**Action item:** Comb the records below for the string "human" and copy each line where it turns up.

**Exercise inputs:**
● ● ● ● ● ● ●
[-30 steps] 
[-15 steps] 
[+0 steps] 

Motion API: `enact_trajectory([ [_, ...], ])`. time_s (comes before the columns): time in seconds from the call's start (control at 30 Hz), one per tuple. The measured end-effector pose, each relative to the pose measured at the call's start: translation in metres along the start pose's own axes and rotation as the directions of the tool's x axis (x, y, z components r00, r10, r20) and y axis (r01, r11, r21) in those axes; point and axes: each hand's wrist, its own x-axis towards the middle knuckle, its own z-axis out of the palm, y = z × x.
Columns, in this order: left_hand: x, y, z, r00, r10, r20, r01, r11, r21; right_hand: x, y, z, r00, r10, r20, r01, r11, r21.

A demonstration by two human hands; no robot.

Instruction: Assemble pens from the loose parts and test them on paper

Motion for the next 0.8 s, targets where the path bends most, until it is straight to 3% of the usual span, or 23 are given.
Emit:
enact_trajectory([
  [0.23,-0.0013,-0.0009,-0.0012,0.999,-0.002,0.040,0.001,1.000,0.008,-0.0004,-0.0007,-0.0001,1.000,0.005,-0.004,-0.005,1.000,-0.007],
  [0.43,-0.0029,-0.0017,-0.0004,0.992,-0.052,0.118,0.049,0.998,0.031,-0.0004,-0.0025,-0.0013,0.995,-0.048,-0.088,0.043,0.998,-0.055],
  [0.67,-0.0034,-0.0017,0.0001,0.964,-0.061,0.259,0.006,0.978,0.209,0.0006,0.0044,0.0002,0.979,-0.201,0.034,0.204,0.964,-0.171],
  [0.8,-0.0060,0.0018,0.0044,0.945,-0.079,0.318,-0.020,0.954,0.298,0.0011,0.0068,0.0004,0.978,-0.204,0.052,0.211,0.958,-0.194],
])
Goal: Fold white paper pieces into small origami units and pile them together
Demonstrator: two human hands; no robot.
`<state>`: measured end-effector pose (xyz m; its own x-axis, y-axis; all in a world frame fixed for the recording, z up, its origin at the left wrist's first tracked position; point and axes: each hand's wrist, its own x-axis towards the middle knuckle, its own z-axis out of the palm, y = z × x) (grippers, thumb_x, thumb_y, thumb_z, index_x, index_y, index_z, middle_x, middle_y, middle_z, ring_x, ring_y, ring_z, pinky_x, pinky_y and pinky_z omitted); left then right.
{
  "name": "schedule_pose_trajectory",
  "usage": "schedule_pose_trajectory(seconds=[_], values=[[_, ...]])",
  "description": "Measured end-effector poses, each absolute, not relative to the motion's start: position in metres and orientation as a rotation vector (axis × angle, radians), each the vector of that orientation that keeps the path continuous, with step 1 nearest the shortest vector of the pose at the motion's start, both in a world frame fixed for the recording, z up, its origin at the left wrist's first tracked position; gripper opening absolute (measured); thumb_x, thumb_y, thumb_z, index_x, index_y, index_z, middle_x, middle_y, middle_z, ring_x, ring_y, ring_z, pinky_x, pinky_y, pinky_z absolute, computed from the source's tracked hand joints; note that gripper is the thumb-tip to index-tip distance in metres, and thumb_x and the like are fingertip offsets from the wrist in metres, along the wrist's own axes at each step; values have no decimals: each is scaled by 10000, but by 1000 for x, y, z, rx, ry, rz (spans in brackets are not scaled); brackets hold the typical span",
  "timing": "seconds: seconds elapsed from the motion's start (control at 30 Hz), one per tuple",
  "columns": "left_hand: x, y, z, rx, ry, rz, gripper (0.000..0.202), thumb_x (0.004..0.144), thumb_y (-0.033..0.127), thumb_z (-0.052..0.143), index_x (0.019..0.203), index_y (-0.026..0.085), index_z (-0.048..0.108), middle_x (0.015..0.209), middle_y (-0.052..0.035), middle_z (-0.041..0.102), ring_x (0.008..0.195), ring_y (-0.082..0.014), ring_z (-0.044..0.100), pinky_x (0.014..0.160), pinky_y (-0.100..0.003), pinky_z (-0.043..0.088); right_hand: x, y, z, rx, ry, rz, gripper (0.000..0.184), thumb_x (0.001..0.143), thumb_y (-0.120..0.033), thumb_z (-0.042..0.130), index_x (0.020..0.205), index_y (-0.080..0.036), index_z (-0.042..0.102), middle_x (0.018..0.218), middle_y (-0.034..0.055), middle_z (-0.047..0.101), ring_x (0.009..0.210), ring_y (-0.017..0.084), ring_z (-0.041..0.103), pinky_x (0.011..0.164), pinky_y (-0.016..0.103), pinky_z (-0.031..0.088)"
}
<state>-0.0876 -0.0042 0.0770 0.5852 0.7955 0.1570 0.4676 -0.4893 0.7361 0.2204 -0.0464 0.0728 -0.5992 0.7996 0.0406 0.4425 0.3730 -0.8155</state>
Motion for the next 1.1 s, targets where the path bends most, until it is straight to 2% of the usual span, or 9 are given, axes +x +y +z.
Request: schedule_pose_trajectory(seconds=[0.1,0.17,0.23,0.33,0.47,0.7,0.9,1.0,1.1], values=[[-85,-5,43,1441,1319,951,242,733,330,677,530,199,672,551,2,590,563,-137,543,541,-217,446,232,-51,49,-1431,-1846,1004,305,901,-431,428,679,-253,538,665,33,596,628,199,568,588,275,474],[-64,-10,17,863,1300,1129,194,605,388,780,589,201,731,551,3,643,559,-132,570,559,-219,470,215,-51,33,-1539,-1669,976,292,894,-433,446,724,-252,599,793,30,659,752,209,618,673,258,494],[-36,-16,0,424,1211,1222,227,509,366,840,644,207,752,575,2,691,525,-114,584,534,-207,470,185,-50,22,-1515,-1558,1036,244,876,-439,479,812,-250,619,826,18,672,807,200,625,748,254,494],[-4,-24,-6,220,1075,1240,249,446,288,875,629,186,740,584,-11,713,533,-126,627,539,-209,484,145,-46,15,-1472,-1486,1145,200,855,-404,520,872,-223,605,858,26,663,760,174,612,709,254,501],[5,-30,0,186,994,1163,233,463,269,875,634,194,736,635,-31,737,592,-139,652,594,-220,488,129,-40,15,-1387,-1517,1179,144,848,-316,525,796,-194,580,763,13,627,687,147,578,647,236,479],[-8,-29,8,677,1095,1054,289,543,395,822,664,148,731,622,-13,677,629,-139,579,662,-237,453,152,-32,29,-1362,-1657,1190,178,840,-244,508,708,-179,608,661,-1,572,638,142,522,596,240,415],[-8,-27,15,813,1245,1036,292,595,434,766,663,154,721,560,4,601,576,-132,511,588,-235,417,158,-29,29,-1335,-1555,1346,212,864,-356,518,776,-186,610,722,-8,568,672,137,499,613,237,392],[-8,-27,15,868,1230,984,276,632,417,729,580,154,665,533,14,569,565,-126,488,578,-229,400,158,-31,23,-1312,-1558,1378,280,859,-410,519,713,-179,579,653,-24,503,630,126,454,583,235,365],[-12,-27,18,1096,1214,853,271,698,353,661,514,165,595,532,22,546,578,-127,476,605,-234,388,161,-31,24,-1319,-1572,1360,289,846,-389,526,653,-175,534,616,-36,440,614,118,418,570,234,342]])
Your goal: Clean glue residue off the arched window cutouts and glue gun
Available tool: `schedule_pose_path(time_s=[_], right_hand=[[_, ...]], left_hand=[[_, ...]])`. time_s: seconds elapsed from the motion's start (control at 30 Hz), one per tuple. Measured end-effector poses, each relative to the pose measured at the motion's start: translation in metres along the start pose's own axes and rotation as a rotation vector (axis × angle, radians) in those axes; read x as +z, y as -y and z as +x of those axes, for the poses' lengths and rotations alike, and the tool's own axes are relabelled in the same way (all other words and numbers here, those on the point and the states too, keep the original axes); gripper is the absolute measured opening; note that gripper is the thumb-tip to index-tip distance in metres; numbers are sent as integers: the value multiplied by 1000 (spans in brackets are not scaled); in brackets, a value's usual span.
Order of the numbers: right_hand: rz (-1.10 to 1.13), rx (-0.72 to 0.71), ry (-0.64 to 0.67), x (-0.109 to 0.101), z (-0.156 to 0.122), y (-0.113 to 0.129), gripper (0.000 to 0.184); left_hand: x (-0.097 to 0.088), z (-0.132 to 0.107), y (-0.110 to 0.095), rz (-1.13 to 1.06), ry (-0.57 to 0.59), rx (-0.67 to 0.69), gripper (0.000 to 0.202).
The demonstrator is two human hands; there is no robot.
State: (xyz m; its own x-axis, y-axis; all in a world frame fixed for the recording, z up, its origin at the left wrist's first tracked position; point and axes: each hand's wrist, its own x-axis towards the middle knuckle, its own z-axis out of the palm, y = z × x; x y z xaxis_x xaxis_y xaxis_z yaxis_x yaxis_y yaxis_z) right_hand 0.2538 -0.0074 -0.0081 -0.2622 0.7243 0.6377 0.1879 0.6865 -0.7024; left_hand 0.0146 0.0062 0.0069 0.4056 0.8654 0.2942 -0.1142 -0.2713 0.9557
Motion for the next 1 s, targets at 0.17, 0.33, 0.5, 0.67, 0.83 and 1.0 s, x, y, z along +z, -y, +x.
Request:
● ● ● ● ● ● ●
**Response to the exercise:**
A demonstration by two human hands; no robot.
Demonstrator: two human hands; no robot.
The demonstrator is two human hands; there is no robot.

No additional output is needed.